Accession number;04A0344801
Title;Three Cases of High Myopia with Foveal Detachment, Retinoschisis and No Macular Hole
Author; KINOSHITA TAKAMASA (School of Medicine, Sapporo Medical Univ., JPN) MITAMURA YOSHINORI (School of Medicine, Sapporo Medical Univ., JPN) SUZUKI TOMOKO (School of Medicine, Sapporo Medical Univ., JPN) MIYANO NAGAKO (School of Medicine, Sapporo Medical Univ., JPN) FUJIWARA OSAMUTARO (School of Medicine, Sapporo Medical Univ., JPN) TASHIMO ASAKO (School of Medicine, Sapporo Medical Univ., JPN) OTSUKA KENJI (School of Medicine, Sapporo Medical Univ., JPN)

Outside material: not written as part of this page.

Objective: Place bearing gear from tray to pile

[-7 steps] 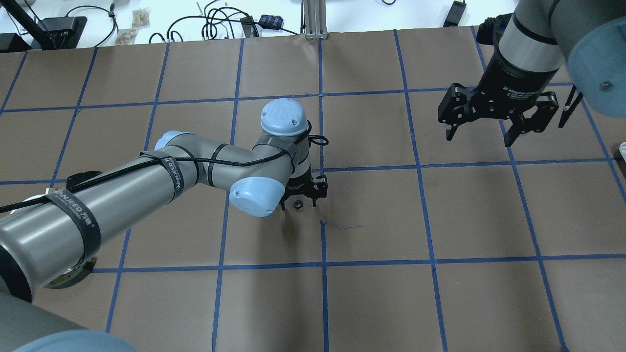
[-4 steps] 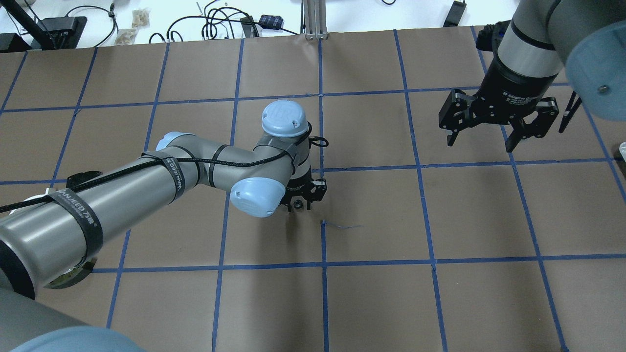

Journal Title;Journal of the Eye
Journal Code:Y0754A
ISSN:0910-1810
VOL.21;NO.4;PAGE.543-546(2004)
Figure&Table&Reference;FIG.4, REF.9
Pub. Country;Japan
Language;Japanese
Abstract;We report 3 cases of high myopia with foveal detachment, retinoschisis and no macular hole. Case 1, a 55-year-old female, refused surgery and developed macular hole 6 weeks after her initial visit. Case 2, a 69-year-old female, underwent triamcinolone acetonide-assisted vitrectomy with gas tamponade. Postoperatively, foveal detachment and retinoschisis gradually decreased and completely resolved 44 weeks after surgery. Case 3, a 71-year-old female, underwent indocyanine green-assisted vitrectomy with gas tamponade. Postoperatively, foveal detachment and retinoschisis completely resolved only 6 weeks after surgery. However, retinal detachment with a small retinal break in the posterior staphyloma occurred 8 weeks after surgery. The clinical course of these 3 cases was consistent with previous reports indicating the efficacy of vitrectomy for foveal detachment and retinoschisis without macular hole. Retinal break in the posterior staphyloma may develop after vitrectomy with internal limited membrane peeling. (author abst.)